I started out with good intentions but quickly hit a road block when I attempted to cut up the kabocha squash. Seems it would be easier to chisel my way through a cement wall. Nonetheless, I decided to save the job for Kelly when he got home from work. This meant loads of time to put the squash to other uses, like a fun toy for my little guy (see below).
All in all, this recipe was another home run for Bittman. I chose to use Kabocha squash since I love its sweet taste but really any squash would do the job. My only criticism if any was that I found it slightly dry and so next time I will add more chicken stock and white wine.
Lentils with Roasted Kabocha Squash
from Mark Bittman's How to Cook Everything App
2 Tbsp extra virgin olive oil
1/2 onion, chopped
2 tsp minced garlic
1 bay leaf
1/2 cup dry white wine
2 cups chicken, beef or vegetable stock or water
1 cup dried brown lentils (I used beluga lentils)
salt and freshly ground black pepper
chopped fresh parsley for garnish
2 cups roasted squash of choice (I used kabocha)
1. Put the oil in a medium pot over medium-high heat. A minute later, add the onion and cook, stirring occasionally, until the onion is soft, 5 to 7 minutes. Add the garlic and cook for another minute.
2. Add the bay leaf, wine, stock and lentils and bring to boil. Adjust the heat so the mixture bubbles gently, cover partially and cook, stirring occasionally and adding water if necessary until lentils are tender, 25-30 minutes. Season with Salt and pepper and cook until lentils are desired tenderness. The lentils should be saucy but not soupy. Taste, adjust the seasoning and remove bay leaf/ Sprinkle with parsley and serve or store, covered in the refrigerator for up to 3 days.
3. Add 2 cups of roasted squash. Cut Squash into small cubes, toss in olive oil in coast and salt and pepper. Roast on a baking sheet at 375 degrees F until tender and caramelized. Add squash to the lentils in the last 10 minutes of cooking.
Thursday, May 26, 2011
Seems like everywhere I look lately I've been seeing Gwyneth Paltrow promoting her new cookbook My Father's Daughter. Her perfect smiling face even graces this month's cover of bon apetit which touts her as "food's newest face". She's also been getting a lot of flack in the media lately mainly for being too perfect. People seem to find her annoying, I mean is there anything this girl can't do? She already has oscar, she sings, she's a style icon, she has her own lifestyle newsletter Goop, she's bffs with Madonna, she speaks spanish, has two beautiful children with one of the biggest rockstars in the world and the girl appears to have zero body fat and perfect long blond hair. What a bitch right?
In her defence, as I flipped through her cookbook while in Chapters the other day I was surprised to find that the recipes actually looked pretty darn good. So I thought I'd give the girl a chance and try one out.
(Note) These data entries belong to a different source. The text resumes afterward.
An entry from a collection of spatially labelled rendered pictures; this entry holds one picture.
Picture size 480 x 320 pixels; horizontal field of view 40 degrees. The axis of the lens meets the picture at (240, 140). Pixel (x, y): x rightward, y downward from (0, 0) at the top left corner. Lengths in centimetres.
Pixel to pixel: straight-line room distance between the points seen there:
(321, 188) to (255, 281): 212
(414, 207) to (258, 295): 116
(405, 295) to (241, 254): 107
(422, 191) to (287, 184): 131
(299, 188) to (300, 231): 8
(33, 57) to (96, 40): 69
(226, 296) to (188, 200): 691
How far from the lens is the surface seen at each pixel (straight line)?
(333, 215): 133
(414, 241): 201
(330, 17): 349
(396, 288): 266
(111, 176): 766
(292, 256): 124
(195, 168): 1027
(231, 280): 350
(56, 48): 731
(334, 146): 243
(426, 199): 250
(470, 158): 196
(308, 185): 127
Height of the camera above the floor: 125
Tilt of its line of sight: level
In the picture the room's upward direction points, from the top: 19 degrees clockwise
I chose to bake her recipe for peanut butter cookies which was a huge challenge for me. I am pretty much the worse baker ever due to my inclination to improvise. This usually works well for cooking but not so much for baking. Just last week I attempted to make a zucchini loaf which ended up a big gooey mess since I felt the batter was too dry and so irrationally threw in some milk at the last minute. The results were disastrous and sadly the loaf was inedible.
Anyway, I baked these cookies following every step exactly avoiding my usual urge to skimp on the butter and cut out the salt. I even let the egg come to room temperature before cracking it into the batter. Why room temperature eggs are better than cold ones for baking is forever a mystery to me.
Lo and behold I had a feeling these cookies were destined for greatness when the cookie dough ended up being a little too good. And once baked and cooled I was not disappointed. These cookies are divine. Kudos to Gwynie for sharing her fantastic family recipe. And I like you anyway.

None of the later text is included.